Оливия рада была бы посочувствовать ему, но не могла справиться с нетерпением. Ей так хотелось ехать! А он просто сидел, без малейшего желания и пальцем шевельнуть. Из той половины дома, где жили слуги, донеслось молитвенное пение и удары барабана, и то и другое звучало на одной ноте — совершенно монотонно.

— Какое-то воспаление мозга, — сказал Гарри.

— Что?.. Ах, это. Я больше не слышу. Это уже несколько дней продолжается. У них там всегда что-то происходит, то кто-то умирает, то рождается, то замуж выходит. Может быть, поэтому я и не играю теперь. То есть, я имею в виду, одно с другим как-то не вяжется… Гарри, нужно ехать, иначе мы умрем от жары по дороге.

— Я не поеду, — сказал Гарри.

На мгновение она растерялась. Голос у нее задрожал:

— А как же машина?

— Отошлем обратно.

Оливия уставилась на носки своих белых туфель. Она сидела совершенно неподвижно. Гарри наблюдал за ней, но она притворялась, будто не замечает. Наконец он сказал:

— Что с вами, Оливия? — он говорил очень мягко. — Почему вам так хочется ехать?

— Нас ждут. — Услышав со стороны, как нелепо это звучит, она еще больше рассердилась на Гарри. — Вы же не думаете, что мне нравится сидеть здесь день за днем, глядеть на стены и ждать, пока Дуглас вернется с работы? Теперь я вижу, что так и с ума можно сойти… Как миссис Сондерс. Сидеть дома и представлять себе бог знает что. Я не хочу превратиться в миссис Сондерс. Но если буду сидеть дома одна, то именно это и случится.

— Поэтому вам нравится ездить во дворец?

— Дуглас знает, что я езжу во дворец. Он знает и о том, что доктор Сондерс там был — он сам с ним говорил, — и что я вас навещаю.

— Вот именно, меня.

Эта фраза повисла в воздухе и не исчезла даже после того, как Оливия ответила:

— Вы просто ревнуете, Гарри, вот в чем дело. Ну конечно! — она рассмеялась. — Вы хотите быть единственным, я имею в виду — во дворце, единственным гостем. — Последние слова она проговорила быстро, но недостаточно быстро. Покраснев, она поняла, что запуталась.
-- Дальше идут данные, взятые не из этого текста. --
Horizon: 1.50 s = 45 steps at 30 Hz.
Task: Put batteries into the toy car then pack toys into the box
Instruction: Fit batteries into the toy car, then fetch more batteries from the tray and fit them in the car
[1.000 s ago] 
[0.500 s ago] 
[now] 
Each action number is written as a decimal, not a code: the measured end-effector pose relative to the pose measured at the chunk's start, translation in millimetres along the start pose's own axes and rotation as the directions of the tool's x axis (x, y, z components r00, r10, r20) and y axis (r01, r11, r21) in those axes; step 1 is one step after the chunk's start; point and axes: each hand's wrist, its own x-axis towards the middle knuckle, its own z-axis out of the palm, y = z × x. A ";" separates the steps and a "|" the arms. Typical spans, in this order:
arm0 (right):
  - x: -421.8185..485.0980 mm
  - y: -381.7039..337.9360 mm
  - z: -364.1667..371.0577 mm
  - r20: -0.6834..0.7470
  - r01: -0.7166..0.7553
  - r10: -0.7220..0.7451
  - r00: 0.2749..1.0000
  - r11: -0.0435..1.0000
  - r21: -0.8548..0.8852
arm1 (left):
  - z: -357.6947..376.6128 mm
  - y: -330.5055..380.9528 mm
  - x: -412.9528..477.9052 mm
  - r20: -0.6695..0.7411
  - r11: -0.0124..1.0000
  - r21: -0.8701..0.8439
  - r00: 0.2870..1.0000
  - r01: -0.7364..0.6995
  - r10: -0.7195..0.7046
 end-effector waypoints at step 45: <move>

— Ну что ж, — сказал Гарри. — Поедем.

Он поднялся и двинулся к двери, надевая тропический шлем. Теперь уже ей захотелось повременить с выходом — из гордости или из желания доказать свою невиновность. На мгновение она заколебалась, но в конце концов обнаружила, что и того и другого у нее недостаточно. Она быстро последовала за Гарри к автомобилю.

Путешествие было неприятным, и не только из-за жары и пыли. Они едва разговаривали, словно сердились друг на друга. Хотя Оливия вовсе не сердилась на Гарри и раз или два пыталась заговорить с ним, но с таким же успехом могла бы этого не делать. Она не в силах была произнести вслух то, что так ее тревожило, из страха сказать больше, чем собиралась, или — что Гарри поймет ее неправильно.